- _DESCRIPTION OF THE TASK_:
Work out how many lines of the listing below hold the word "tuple", and give that number only.

┌──

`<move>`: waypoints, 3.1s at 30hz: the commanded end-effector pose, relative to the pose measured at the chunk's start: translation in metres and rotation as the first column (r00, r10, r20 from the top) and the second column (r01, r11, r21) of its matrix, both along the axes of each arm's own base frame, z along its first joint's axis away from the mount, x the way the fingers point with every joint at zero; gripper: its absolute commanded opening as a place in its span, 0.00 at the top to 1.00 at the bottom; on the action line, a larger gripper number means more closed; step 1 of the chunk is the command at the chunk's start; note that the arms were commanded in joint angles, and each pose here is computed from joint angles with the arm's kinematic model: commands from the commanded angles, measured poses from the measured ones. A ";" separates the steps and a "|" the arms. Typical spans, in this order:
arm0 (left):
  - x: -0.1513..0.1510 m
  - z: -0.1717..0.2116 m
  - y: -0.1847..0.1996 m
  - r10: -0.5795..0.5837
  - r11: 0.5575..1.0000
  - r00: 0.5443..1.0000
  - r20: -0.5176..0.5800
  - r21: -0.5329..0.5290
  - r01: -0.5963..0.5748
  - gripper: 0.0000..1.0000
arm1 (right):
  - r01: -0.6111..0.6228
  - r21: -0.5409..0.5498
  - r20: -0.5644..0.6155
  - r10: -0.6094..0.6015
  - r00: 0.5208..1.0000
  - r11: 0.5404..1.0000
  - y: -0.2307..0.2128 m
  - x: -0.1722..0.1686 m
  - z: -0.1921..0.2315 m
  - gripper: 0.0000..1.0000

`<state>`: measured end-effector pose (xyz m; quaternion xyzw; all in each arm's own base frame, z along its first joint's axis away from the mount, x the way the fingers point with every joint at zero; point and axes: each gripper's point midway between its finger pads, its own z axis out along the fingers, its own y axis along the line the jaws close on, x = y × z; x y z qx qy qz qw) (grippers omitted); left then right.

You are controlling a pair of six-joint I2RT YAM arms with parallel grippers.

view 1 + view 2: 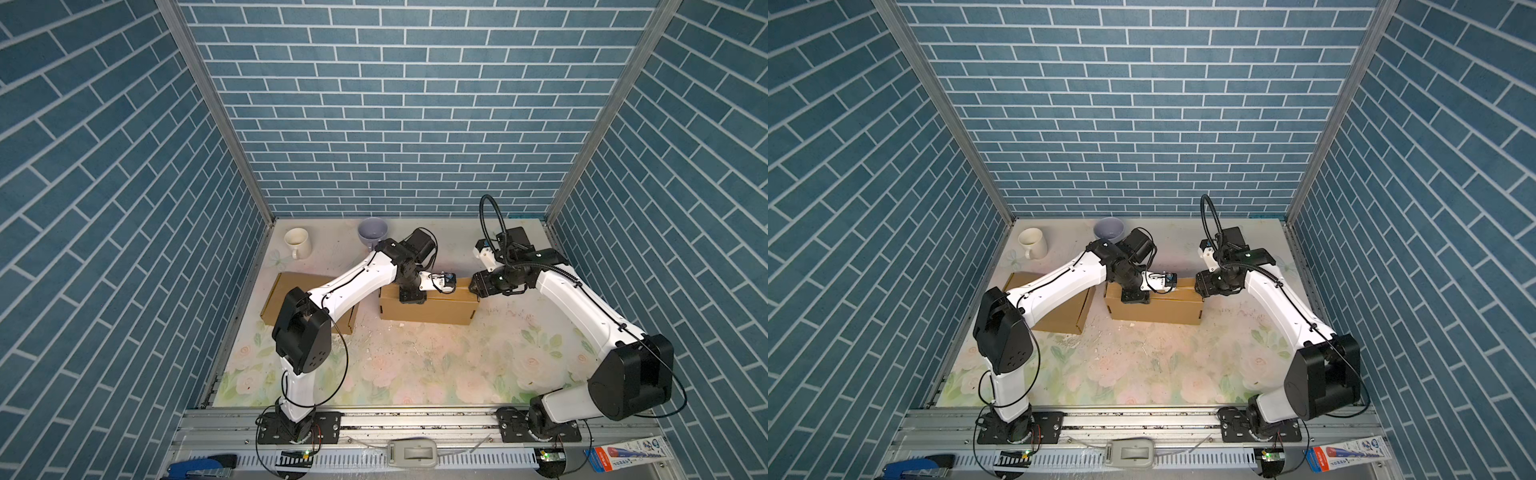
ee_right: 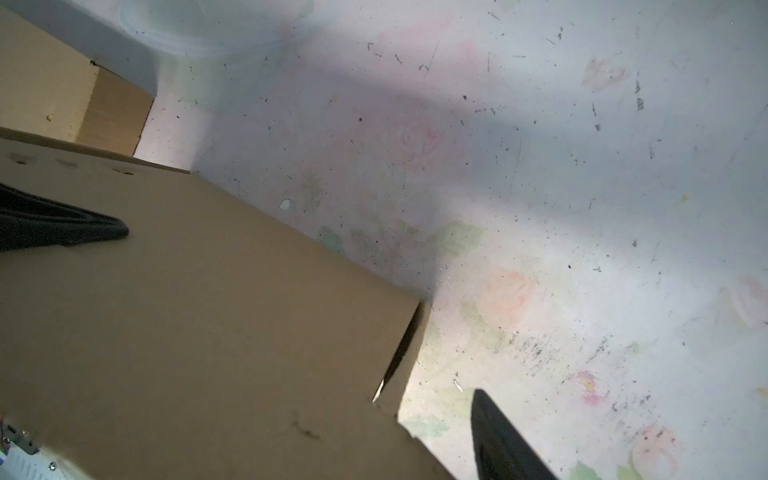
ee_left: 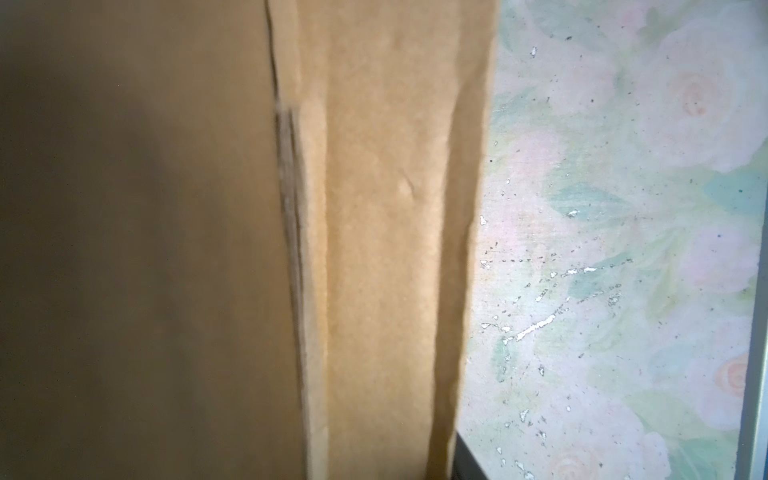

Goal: Fold the paper box

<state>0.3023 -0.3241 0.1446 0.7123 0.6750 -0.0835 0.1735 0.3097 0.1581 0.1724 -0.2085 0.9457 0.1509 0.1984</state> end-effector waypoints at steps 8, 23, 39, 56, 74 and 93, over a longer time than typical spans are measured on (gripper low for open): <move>-0.008 -0.047 0.007 -0.021 0.996 0.996 -0.092 0.084 0.029 0.67 | -0.142 -0.089 0.093 0.150 0.984 0.986 -0.010 -0.010 0.030 0.40; -0.008 -0.051 0.008 -0.015 0.996 0.994 -0.104 0.086 0.024 0.69 | -0.115 -0.096 0.058 0.120 0.991 0.989 -0.008 -0.008 0.033 0.77; -0.010 -0.055 0.007 -0.011 0.996 0.993 -0.120 0.082 0.021 0.71 | 0.056 0.052 0.035 -0.057 0.998 0.997 0.001 -0.009 0.046 0.85; -0.010 -0.057 0.009 -0.005 0.997 0.992 -0.124 0.081 0.015 0.72 | 0.123 0.088 0.004 -0.124 0.992 0.988 0.005 -0.007 0.036 1.00; -0.009 -0.055 0.008 0.017 0.997 0.993 -0.118 0.075 -0.008 0.71 | 0.277 0.089 -0.019 -0.277 0.961 0.957 -0.010 -0.012 -0.016 1.00; -0.006 -0.050 0.010 0.029 0.996 0.994 -0.105 0.082 -0.020 0.67 | 0.257 -0.083 0.023 -0.256 0.966 0.963 -0.036 -0.018 -0.026 1.00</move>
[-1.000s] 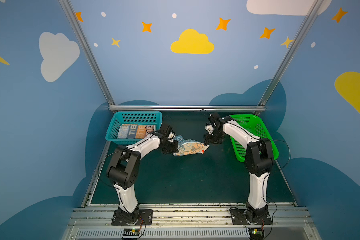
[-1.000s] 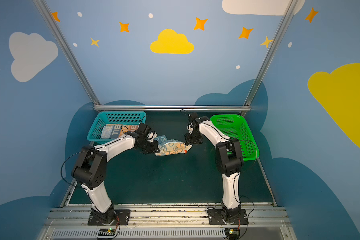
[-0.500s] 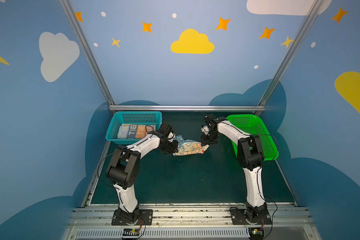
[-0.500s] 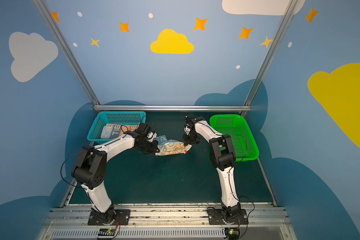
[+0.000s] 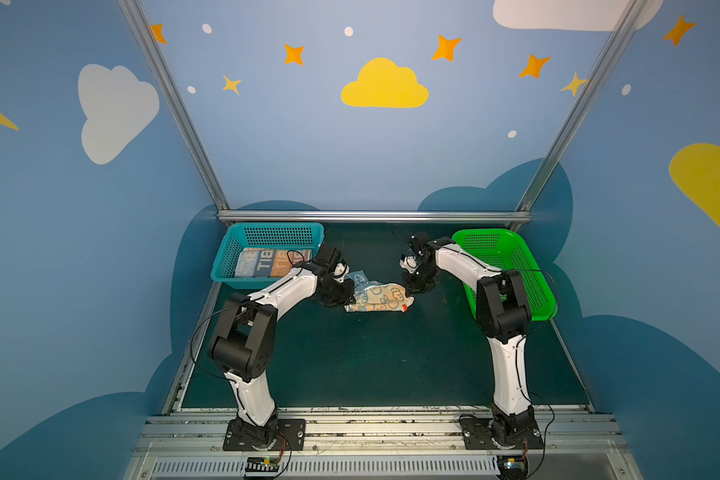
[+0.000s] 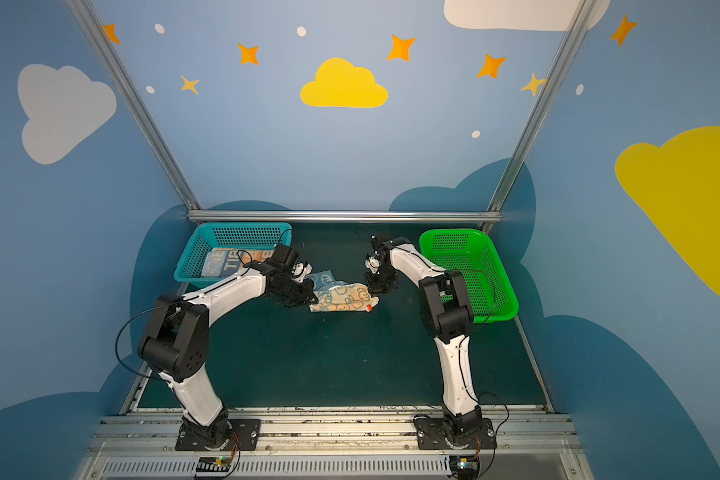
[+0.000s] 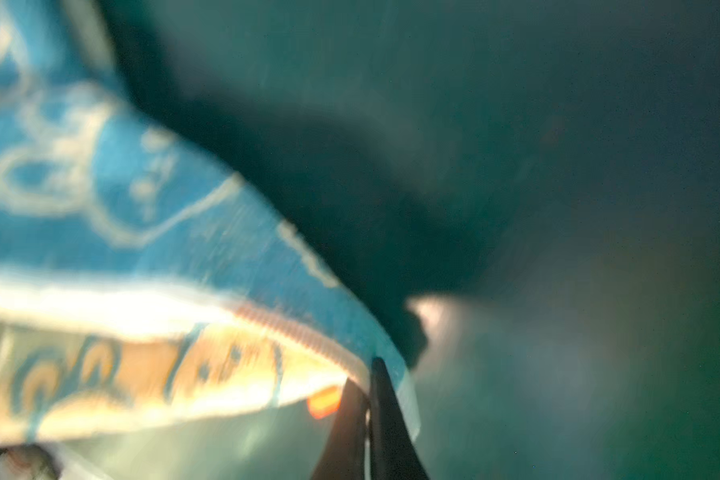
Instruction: Fold and stack the towels
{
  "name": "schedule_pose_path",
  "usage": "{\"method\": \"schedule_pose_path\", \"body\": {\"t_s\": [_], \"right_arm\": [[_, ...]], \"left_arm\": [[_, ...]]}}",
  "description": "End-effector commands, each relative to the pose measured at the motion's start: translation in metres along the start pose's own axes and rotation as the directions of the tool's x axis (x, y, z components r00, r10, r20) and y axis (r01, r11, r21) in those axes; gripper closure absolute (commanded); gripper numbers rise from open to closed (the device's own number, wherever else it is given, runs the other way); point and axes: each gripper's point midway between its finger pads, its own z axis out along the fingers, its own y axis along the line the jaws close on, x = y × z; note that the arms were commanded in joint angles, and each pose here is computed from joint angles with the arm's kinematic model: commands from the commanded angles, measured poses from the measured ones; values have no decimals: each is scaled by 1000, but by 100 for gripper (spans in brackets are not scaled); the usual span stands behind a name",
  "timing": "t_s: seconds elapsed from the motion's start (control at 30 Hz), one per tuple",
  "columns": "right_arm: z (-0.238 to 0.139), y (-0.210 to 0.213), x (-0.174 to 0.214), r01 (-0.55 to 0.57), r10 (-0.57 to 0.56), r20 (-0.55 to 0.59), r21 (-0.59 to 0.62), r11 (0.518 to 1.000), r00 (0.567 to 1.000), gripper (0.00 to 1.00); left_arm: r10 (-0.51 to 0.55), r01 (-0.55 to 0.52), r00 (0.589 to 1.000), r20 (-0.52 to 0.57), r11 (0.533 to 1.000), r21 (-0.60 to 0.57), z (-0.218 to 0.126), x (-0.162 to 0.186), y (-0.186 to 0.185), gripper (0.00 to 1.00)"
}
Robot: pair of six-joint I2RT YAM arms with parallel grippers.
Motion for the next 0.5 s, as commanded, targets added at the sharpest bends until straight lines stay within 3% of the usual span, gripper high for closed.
{"method": "schedule_pose_path", "body": {"t_s": [0.0,0.23,0.47], "right_arm": [[-63,55,7,56,-39,106,-165,985,994,100],[-76,67,-11,-53,80,87,-276,960,993,100],[-52,43,-58,-248,265,12,-317,915,964,100]], "left_arm": [[-2,1,999,33,1000,31,-29,6,-13,89],[-44,42,997,62,999,25,-24,-6,-7,68],[-30,30,999,26,1000,-3,22,-56,0,72]]}}
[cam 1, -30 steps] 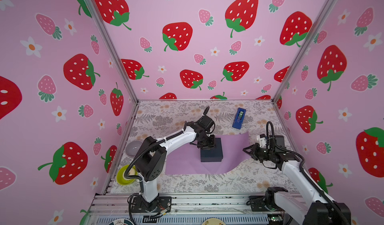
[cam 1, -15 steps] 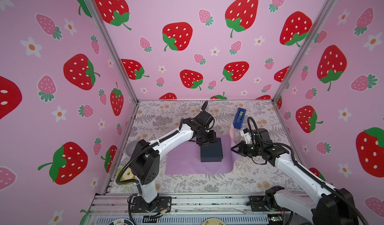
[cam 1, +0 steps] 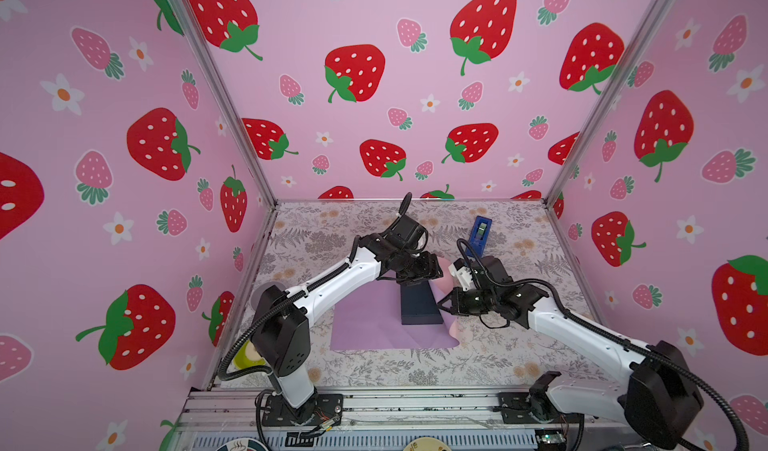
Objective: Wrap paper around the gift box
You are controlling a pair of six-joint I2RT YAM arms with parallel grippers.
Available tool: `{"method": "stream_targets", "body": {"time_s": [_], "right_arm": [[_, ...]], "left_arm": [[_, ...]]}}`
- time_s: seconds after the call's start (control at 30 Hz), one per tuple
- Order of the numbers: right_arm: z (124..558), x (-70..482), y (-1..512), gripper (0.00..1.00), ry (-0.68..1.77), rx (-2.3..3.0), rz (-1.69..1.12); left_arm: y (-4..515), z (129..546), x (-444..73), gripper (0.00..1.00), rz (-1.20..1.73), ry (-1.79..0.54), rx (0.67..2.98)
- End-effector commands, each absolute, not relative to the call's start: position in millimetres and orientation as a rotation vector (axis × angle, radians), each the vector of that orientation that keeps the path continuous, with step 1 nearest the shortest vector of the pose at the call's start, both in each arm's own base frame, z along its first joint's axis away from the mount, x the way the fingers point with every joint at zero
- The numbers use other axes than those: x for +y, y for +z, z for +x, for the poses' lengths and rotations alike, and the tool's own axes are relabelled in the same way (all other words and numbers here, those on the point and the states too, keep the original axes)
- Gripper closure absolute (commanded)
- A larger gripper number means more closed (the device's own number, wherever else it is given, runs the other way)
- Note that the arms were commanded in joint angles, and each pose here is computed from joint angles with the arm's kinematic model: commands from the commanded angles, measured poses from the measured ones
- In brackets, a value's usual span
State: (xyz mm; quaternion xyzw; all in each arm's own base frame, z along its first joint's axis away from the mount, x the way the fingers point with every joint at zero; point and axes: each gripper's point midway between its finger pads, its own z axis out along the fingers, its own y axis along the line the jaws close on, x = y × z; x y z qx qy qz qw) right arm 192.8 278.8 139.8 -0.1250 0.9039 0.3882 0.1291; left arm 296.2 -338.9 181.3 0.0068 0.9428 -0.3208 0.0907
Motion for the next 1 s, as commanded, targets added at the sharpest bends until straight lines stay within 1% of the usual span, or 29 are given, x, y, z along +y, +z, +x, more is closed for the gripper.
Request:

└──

- _WRITTEN SOLUTION_:
2